* **Work instructions**
List the lines of this listing that hold the word "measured".

* **Data shown**
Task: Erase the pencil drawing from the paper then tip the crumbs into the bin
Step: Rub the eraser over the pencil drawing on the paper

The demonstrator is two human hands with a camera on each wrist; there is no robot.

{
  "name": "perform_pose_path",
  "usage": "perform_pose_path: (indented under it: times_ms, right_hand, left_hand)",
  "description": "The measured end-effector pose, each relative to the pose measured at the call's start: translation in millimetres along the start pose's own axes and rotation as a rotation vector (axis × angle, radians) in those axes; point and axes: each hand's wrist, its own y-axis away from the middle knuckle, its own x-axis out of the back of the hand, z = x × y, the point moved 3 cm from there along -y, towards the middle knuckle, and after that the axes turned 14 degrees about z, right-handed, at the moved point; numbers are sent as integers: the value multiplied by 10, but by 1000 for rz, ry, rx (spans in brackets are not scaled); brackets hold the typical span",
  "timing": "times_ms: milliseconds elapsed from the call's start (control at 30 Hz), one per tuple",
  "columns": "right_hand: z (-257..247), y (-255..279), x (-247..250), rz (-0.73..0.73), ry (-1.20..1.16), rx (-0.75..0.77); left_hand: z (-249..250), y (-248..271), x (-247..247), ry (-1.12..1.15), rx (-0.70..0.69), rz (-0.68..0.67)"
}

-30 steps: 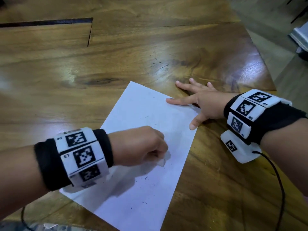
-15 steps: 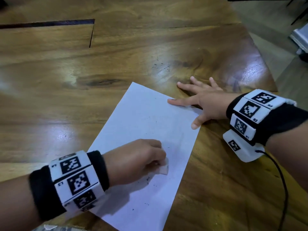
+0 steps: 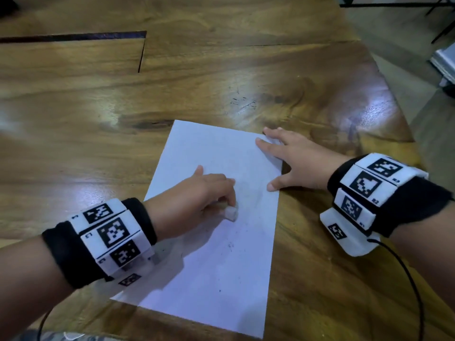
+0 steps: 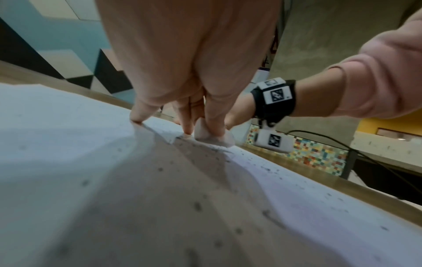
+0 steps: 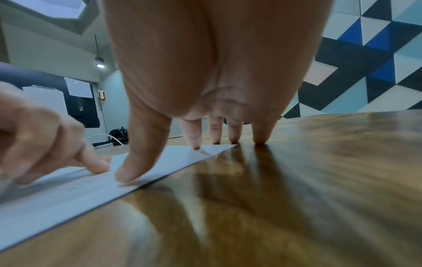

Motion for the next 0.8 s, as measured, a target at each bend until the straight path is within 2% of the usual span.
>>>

* **Solution for this exercise**
  "description": "The measured end-effector pose, each relative to the pose measured at the call's start: translation in millimetres along the start pose's own axes and rotation as a rotation vector (axis × angle, radians) in those axes; point and axes: each hand's wrist, its own y-axis away from the middle knuckle, its own x-axis out of the back of the hand, z = x × y, the point moved 3 cm from there along -y, towards the middle knuckle, and after that the axes turned 14 degrees about z, right-handed, at the moved point; numbers are sent as integers: the value multiplied by 10, but by 1000 for rz, ry, rx (spans in brackets are not scaled); brackets hold the typical span",
Motion for the next 0.8 s, as measured, a target at each bend until the straight path is within 2% of the usual span.

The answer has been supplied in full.